**WORK REQUIRED**
Search the data below for the line containing "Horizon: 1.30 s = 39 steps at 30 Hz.", then please set down that line and all remaining ones exactly as written.
-------------------------
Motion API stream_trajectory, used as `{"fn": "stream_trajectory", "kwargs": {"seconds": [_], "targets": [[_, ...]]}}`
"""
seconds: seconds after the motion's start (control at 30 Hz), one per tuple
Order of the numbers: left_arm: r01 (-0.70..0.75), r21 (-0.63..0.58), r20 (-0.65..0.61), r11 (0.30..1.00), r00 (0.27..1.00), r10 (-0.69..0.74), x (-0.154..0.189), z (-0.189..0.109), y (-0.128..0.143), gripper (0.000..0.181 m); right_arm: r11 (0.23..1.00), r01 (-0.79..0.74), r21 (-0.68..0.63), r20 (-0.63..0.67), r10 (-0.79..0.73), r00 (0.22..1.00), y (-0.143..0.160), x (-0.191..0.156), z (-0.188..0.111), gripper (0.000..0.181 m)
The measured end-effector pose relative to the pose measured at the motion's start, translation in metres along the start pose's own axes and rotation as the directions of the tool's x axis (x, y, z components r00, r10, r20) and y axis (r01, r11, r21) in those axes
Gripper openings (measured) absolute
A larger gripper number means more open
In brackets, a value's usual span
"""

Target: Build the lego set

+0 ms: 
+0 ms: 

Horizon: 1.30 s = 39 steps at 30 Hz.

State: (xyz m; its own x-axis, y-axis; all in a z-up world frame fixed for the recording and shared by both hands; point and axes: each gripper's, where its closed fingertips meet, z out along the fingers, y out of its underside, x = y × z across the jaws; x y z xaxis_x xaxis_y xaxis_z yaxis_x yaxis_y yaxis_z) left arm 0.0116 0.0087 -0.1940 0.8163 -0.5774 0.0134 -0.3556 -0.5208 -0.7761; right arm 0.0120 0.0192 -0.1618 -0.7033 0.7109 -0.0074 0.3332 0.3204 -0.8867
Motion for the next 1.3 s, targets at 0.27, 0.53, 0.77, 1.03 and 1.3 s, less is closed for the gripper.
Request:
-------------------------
**RESPONSE TO THE TASK**
Horizon: 1.30 s = 39 steps at 30 Hz.

State: (xyz m; its own x-axis, y-axis; all in a z-up world frame fixed for the recording and shared by both hands; point and axes: each gripper's, where its closed fingertips meet, z out along the fingers, y out of its underside, x = y × z across the jaws; x y z xaxis_x xaxis_y xaxis_z yaxis_x yaxis_y yaxis_z) left arm 0.0116 0.0087 -0.1940 0.8163 -0.5774 0.0134 -0.3556 -0.5208 -0.7761; right arm 0.0120 0.0192 -0.1618 -0.7033 0.7109 -0.0074 0.3332 0.3204 -0.8867
Motion for the next 1.3 s, targets at 0.27, 0.53, 0.77, 1.03 and 1.3 s, less is closed for the gripper.
Request:

Work on this exercise has been finished.